• WHAT IS NEEDED:
Within the records that follow, determine how many lines include the word "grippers". State the number and nothing further.

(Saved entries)
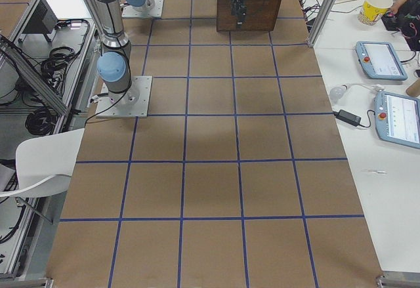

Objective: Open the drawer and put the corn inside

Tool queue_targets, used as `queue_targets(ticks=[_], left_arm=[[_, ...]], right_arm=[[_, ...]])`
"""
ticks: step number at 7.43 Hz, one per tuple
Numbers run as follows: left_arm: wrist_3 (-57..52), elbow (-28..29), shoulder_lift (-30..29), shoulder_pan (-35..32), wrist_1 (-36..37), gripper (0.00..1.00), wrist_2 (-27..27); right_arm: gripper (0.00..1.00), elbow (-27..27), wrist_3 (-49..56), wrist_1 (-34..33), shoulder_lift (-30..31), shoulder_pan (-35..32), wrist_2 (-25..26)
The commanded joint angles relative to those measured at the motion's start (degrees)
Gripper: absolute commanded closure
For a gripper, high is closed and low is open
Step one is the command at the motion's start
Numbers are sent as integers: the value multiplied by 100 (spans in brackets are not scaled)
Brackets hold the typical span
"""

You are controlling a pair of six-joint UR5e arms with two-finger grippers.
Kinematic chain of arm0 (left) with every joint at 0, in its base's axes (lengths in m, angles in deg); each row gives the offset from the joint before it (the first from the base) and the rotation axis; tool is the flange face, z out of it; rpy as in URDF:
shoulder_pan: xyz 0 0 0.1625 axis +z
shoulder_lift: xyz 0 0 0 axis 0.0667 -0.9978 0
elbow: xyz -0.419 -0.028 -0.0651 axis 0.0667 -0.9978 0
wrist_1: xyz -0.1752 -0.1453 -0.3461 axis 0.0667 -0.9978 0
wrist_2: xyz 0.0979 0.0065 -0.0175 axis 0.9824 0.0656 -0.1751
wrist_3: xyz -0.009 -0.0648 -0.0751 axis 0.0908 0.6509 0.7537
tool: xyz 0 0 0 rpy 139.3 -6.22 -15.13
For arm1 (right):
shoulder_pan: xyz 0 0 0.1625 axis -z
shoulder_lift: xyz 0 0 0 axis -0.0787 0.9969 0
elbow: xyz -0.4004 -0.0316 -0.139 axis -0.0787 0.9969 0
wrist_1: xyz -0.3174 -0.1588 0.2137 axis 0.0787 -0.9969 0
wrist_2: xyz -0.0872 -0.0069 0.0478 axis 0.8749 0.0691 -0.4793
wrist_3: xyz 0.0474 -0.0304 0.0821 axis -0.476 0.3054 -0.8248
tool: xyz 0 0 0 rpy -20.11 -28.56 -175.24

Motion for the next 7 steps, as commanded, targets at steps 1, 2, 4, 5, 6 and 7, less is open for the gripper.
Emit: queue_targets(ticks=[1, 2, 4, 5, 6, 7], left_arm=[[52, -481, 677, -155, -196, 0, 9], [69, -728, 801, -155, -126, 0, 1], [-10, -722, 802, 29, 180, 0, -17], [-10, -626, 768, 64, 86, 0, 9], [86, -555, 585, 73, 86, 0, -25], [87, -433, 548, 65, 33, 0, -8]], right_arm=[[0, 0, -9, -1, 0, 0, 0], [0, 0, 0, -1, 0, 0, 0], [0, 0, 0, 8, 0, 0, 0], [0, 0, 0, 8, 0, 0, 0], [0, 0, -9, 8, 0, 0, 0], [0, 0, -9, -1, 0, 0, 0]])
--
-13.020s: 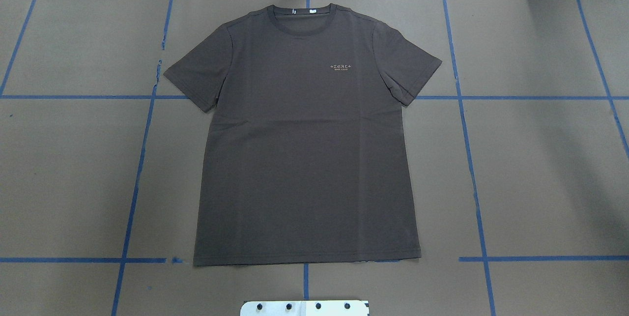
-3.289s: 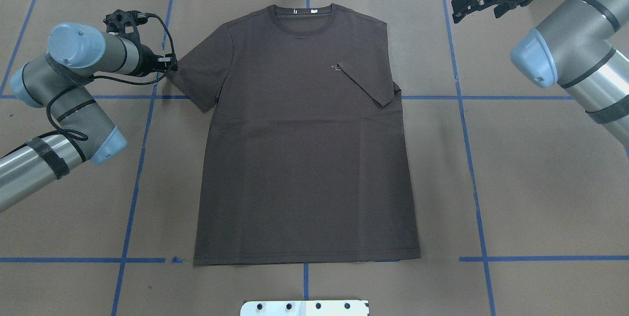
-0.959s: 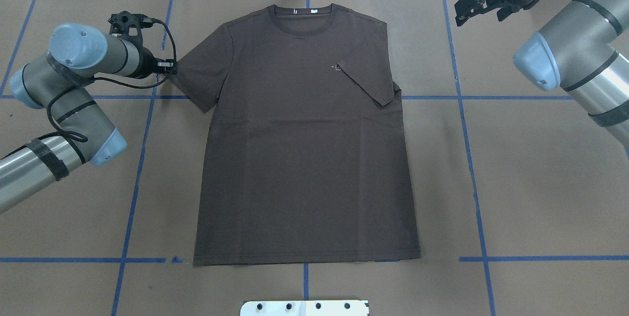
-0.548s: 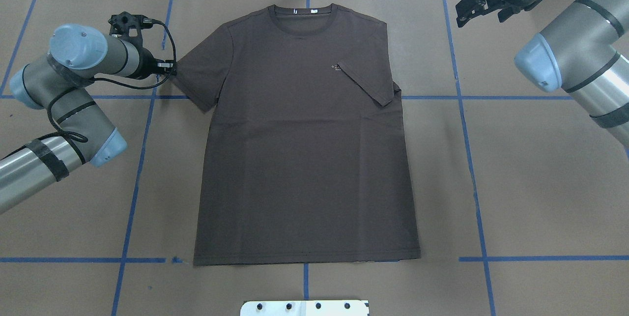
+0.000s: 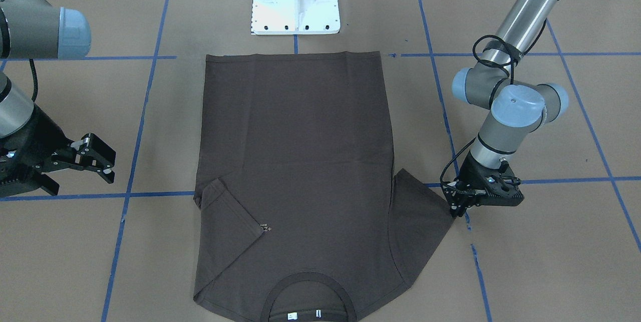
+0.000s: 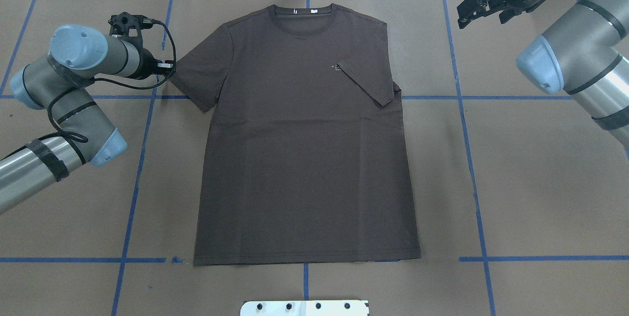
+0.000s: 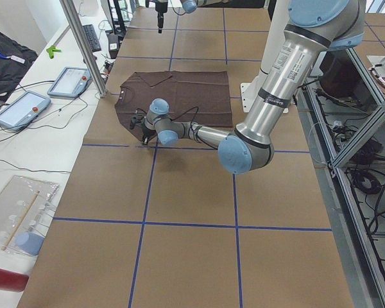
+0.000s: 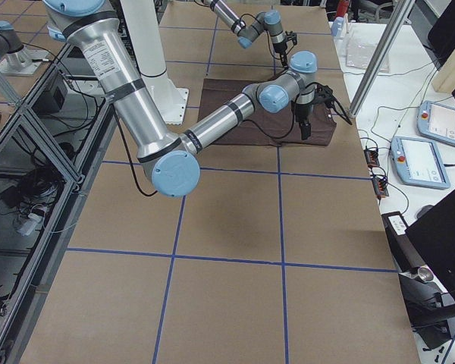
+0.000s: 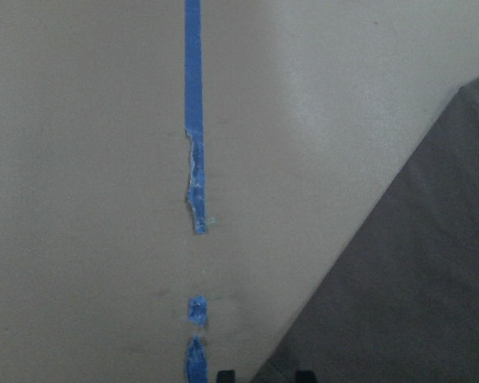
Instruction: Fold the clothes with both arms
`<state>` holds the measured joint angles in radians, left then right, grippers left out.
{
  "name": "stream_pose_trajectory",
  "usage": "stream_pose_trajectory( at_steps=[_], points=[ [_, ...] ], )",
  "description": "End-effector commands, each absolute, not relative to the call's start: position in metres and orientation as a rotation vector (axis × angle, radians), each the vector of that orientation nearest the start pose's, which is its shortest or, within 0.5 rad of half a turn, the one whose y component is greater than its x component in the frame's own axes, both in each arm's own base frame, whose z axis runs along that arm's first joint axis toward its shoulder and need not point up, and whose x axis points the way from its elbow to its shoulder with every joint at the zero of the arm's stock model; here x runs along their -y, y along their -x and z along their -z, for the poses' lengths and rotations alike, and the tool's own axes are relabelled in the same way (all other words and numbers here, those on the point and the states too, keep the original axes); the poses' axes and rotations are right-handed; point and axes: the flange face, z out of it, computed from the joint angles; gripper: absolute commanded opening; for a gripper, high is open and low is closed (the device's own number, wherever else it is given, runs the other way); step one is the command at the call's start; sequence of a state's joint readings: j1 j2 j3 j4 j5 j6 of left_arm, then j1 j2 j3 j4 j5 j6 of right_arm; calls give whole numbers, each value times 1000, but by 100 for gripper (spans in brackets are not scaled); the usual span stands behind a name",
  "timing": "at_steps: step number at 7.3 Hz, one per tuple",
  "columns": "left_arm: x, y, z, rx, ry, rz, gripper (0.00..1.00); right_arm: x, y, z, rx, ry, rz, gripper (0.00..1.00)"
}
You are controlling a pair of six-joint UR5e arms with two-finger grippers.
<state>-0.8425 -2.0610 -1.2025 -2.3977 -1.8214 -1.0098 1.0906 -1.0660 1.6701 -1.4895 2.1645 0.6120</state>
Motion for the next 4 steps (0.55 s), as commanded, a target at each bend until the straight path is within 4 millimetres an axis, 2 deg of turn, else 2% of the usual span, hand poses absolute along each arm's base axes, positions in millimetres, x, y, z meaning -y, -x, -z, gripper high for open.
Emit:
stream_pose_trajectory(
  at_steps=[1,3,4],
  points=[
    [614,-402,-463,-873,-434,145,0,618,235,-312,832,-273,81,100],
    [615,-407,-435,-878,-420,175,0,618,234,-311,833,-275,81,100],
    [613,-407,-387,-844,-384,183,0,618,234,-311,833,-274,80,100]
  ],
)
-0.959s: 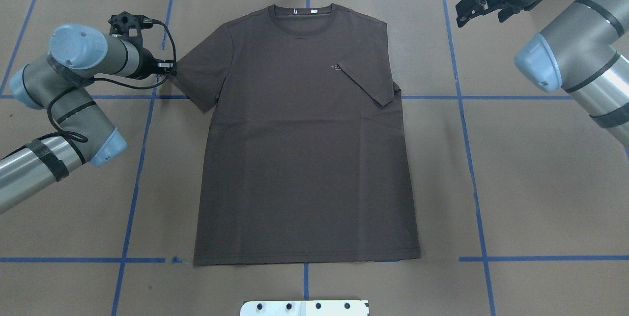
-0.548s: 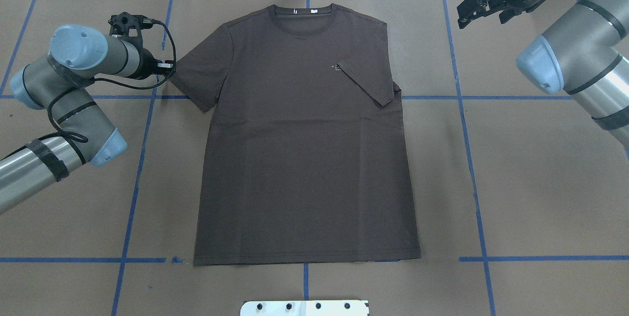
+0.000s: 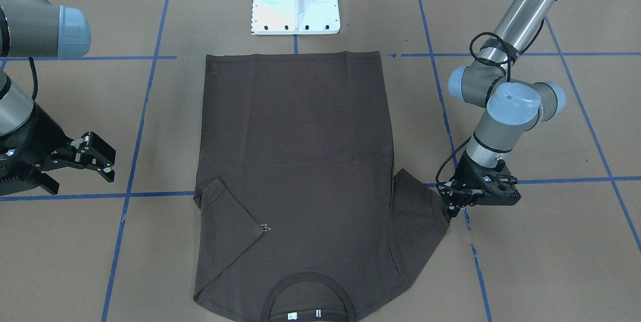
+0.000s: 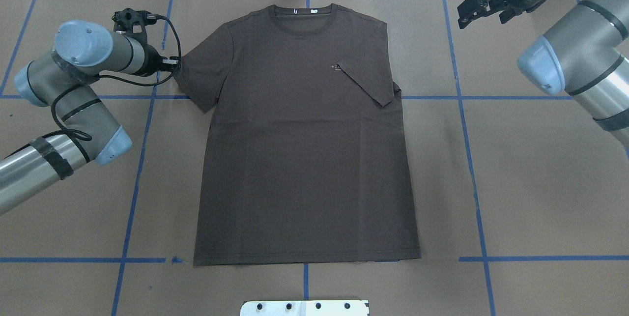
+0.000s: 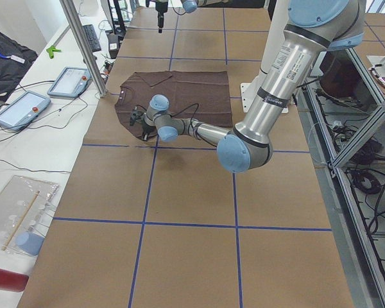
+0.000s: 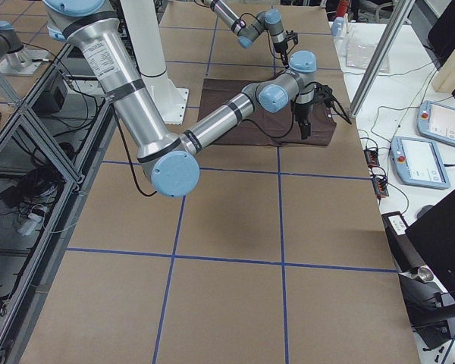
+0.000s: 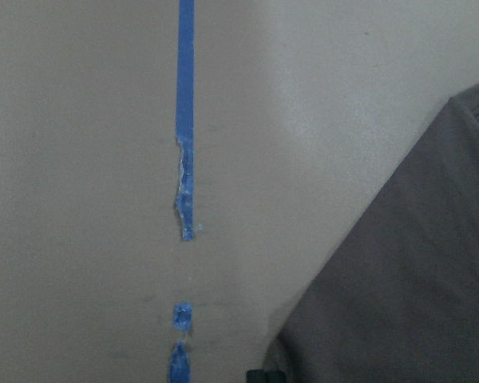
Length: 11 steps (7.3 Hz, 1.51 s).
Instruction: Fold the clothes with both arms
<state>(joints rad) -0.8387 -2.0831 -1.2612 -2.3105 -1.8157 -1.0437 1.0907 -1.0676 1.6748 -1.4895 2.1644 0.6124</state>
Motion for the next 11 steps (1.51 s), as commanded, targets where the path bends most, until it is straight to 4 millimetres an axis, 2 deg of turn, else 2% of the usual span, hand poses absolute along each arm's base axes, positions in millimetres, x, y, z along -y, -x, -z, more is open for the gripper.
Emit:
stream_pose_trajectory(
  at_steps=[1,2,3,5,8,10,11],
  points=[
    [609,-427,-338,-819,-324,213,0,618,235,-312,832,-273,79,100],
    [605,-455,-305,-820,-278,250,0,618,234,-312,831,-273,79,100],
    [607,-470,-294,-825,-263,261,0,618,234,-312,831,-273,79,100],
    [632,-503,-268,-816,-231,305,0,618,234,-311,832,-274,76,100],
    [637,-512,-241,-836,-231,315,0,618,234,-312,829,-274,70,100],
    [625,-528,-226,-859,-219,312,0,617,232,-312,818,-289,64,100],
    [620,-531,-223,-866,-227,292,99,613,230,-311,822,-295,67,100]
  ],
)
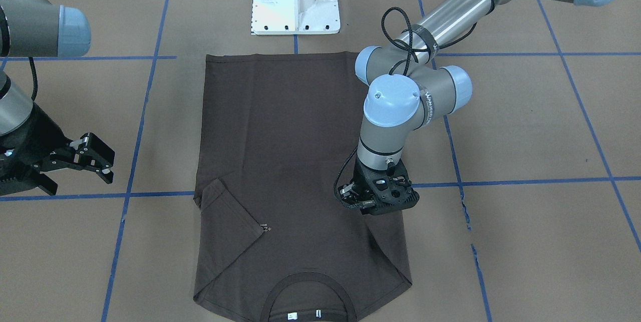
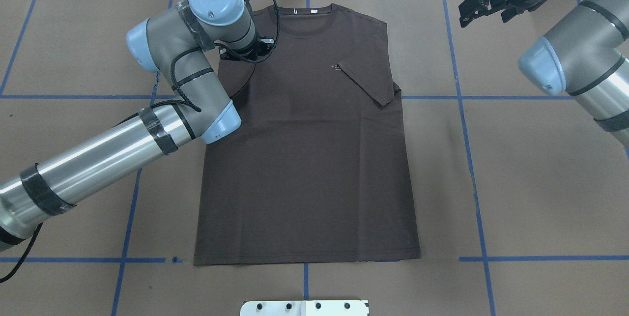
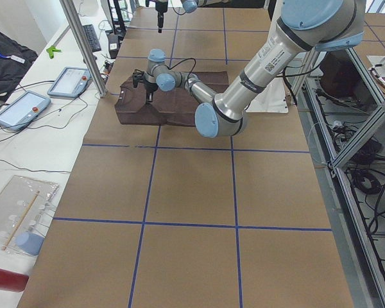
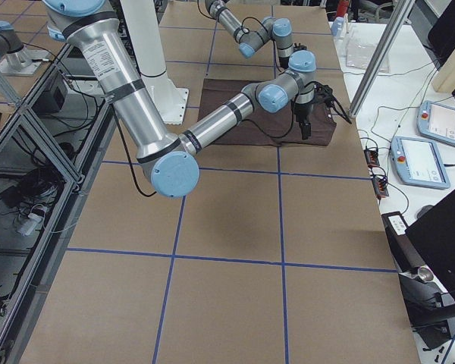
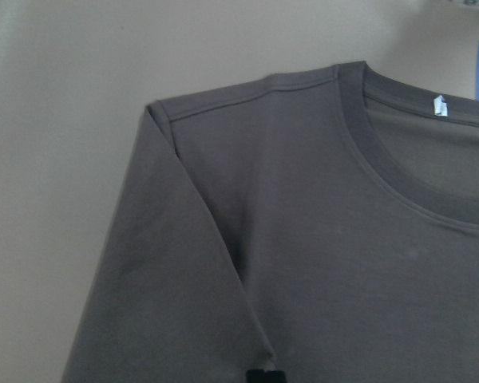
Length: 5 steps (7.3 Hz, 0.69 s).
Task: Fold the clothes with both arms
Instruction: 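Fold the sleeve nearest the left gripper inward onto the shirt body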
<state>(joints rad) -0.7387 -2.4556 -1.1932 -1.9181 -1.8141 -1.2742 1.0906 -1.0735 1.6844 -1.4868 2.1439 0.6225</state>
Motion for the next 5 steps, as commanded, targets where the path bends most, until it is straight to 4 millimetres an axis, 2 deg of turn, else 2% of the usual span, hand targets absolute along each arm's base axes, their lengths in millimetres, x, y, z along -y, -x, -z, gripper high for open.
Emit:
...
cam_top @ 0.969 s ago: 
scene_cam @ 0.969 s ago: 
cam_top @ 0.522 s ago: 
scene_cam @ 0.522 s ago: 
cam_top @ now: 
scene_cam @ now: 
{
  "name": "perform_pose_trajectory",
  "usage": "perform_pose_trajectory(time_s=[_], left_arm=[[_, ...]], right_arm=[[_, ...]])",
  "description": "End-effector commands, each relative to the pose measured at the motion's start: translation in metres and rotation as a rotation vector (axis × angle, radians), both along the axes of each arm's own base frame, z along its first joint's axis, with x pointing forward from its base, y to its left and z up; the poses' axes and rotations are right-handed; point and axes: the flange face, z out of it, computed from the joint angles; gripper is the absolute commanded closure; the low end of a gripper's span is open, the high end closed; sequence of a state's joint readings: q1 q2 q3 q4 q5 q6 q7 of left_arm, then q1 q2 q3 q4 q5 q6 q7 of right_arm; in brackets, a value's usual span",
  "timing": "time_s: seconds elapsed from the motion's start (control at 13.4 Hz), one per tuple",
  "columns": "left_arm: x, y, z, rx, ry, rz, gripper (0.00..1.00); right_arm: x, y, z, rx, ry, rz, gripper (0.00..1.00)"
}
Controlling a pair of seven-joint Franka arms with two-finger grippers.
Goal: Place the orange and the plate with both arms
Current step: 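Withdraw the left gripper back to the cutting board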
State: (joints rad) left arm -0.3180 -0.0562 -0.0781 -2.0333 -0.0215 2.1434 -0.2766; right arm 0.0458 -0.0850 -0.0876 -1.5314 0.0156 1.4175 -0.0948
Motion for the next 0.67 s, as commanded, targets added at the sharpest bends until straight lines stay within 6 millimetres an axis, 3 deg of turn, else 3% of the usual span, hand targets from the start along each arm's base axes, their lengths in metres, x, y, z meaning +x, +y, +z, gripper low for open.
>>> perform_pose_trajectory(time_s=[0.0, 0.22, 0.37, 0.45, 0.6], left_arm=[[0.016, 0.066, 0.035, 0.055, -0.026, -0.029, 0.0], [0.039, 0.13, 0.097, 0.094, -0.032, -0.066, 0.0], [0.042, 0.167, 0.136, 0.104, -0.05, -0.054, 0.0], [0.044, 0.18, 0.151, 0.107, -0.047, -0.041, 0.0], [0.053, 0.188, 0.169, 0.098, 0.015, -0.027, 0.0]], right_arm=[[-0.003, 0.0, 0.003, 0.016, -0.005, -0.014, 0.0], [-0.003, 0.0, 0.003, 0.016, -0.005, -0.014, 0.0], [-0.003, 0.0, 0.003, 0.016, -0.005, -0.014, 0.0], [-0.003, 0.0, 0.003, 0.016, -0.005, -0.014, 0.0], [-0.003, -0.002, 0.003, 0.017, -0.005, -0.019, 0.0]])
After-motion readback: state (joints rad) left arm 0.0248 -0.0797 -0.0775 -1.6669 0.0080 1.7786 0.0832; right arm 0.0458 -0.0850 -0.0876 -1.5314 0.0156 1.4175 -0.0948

• TASK RESPONSE:
4